Amazon Glue Data Catalog support for Spark SQL jobs - Amazon Glue
Services or capabilities described in Amazon Web Services documentation might vary by Region. To see the differences applicable to the China Regions, see Getting Started with Amazon Web Services in China (PDF).

Amazon Glue Data Catalog support for Spark SQL jobs

The Amazon Glue Data Catalog is an Apache Hive metastore-compatible catalog. You can configure your Amazon Glue jobs and development endpoints to use the Data Catalog as an external Apache Hive metastore. You can then directly run Apache Spark SQL queries against the tables stored in the Data Catalog. Amazon Glue dynamic frames integrate with the Data Catalog by default. However, with this feature, Spark SQL jobs can start using the Data Catalog as an external Hive metastore.

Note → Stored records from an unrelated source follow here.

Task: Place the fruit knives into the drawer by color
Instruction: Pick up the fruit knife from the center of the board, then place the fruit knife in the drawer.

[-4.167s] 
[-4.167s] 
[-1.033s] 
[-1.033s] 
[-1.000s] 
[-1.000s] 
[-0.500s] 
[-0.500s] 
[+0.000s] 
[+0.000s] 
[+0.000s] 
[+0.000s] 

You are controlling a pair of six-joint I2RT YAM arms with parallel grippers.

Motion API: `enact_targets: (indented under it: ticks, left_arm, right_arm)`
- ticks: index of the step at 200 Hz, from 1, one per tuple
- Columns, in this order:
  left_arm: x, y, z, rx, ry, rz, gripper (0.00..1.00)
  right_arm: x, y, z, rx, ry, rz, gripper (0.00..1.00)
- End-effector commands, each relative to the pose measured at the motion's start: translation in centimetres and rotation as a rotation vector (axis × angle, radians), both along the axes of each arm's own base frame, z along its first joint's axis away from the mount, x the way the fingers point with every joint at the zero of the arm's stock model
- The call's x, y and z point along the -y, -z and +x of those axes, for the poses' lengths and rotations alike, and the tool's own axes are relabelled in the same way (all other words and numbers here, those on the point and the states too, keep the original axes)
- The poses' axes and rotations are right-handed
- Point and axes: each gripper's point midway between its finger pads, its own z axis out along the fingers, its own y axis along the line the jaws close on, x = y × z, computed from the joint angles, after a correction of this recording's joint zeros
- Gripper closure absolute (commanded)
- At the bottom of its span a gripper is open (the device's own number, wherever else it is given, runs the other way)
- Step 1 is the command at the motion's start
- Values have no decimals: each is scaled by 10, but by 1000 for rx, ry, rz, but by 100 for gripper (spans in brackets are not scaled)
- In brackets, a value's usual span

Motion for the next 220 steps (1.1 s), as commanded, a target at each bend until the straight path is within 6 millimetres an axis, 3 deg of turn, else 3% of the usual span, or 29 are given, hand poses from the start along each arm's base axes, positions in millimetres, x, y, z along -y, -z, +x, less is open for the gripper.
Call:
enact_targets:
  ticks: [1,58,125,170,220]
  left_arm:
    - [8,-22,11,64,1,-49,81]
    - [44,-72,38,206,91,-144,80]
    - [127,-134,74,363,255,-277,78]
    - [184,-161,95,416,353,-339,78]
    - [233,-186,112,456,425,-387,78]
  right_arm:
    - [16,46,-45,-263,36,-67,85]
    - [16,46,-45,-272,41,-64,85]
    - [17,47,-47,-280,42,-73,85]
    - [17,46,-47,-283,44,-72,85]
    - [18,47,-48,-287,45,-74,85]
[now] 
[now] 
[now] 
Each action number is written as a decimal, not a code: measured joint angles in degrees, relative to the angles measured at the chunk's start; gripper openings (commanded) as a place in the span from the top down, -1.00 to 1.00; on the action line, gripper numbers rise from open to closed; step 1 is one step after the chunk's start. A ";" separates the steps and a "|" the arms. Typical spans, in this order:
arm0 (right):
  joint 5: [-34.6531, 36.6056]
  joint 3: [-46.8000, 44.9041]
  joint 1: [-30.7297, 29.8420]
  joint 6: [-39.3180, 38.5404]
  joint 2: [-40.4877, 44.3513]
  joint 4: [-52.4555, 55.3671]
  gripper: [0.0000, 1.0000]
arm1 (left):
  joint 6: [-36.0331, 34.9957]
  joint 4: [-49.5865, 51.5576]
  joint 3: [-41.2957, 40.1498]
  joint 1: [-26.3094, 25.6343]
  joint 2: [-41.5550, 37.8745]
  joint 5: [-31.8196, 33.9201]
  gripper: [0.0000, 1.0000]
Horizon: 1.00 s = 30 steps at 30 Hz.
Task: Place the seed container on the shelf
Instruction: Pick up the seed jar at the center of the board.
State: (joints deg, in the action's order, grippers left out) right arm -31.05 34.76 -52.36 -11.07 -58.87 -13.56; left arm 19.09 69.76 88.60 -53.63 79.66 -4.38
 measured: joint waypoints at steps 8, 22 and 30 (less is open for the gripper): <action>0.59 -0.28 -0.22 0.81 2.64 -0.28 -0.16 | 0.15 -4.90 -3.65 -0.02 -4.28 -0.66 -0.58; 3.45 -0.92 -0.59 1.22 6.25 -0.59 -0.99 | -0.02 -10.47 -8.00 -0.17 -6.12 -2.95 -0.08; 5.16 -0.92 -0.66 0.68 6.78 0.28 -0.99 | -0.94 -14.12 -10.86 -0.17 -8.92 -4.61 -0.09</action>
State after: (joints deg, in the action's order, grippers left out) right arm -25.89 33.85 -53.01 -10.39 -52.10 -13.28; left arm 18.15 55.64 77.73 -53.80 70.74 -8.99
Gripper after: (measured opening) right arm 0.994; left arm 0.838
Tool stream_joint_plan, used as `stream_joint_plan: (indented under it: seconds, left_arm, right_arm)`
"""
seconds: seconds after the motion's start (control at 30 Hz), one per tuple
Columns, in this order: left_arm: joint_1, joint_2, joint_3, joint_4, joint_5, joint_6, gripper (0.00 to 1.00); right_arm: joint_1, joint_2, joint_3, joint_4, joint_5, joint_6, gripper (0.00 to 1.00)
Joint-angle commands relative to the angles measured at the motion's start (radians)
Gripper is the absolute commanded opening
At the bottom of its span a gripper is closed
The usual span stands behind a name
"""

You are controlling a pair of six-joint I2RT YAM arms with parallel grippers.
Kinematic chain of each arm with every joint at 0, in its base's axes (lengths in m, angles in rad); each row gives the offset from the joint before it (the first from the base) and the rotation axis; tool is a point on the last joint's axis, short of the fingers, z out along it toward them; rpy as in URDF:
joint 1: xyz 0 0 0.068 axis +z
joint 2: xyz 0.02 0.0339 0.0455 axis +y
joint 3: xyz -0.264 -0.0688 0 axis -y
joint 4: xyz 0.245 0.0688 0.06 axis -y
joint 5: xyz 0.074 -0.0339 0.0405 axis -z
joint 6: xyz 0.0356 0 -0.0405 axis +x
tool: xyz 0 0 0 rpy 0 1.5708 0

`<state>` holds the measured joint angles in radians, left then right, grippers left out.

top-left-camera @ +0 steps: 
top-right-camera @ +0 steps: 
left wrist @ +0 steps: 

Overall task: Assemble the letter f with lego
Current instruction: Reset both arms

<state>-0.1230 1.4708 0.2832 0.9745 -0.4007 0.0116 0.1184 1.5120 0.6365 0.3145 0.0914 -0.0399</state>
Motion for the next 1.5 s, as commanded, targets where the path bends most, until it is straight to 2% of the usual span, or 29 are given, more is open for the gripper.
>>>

This feature requires network access to the Amazon Glue API endpoint. For Amazon Glue jobs with connections located in private subnets, you must configure either a VPC endpoint or NAT gateway to provide the network access. For information about configuring a VPC endpoint, see Setting up network access to data stores. To create a NAT gateway, see NAT Gateways in the Amazon VPC User Guide.

You can configure Amazon Glue jobs and development endpoints by adding the "--enable-glue-datacatalog": "" argument to job arguments and development endpoint arguments respectively. Passing this argument sets certain configurations in Spark that enable it to access the Data Catalog as an external Hive metastore. It also enables Hive support in the SparkSession object created in the Amazon Glue job or development endpoint.

To enable the Data Catalog access, check the Use Amazon Glue Data Catalog as the Hive metastore check box in the Catalog options group on the Add job or Add endpoint page on the console. Note that the IAM role used for the job or development endpoint should have glue:CreateDatabase permissions. A database called "default" is created in the Data Catalog if it does not exist.

Lets look at an example of how you can use this feature in your Spark SQL jobs. The following example assumes that you have crawled the US legislators dataset available at s3://awsglue-datasets/examples/us-legislators.

To serialize/deserialize data from the tables defined in the Amazon Glue Data Catalog, Spark SQL needs the Hive SerDe class for the format defined in the Amazon Glue Data Catalog in the classpath of the spark job.

SerDes for certain common formats are distributed by Amazon Glue. The following are the Amazon S3 links for these:

Add the JSON SerDe as an extra JAR to the development endpoint. For jobs, you can add the SerDe using the --extra-jars argument in the arguments field. For more information, see Using job parameters in Amazon Glue jobs.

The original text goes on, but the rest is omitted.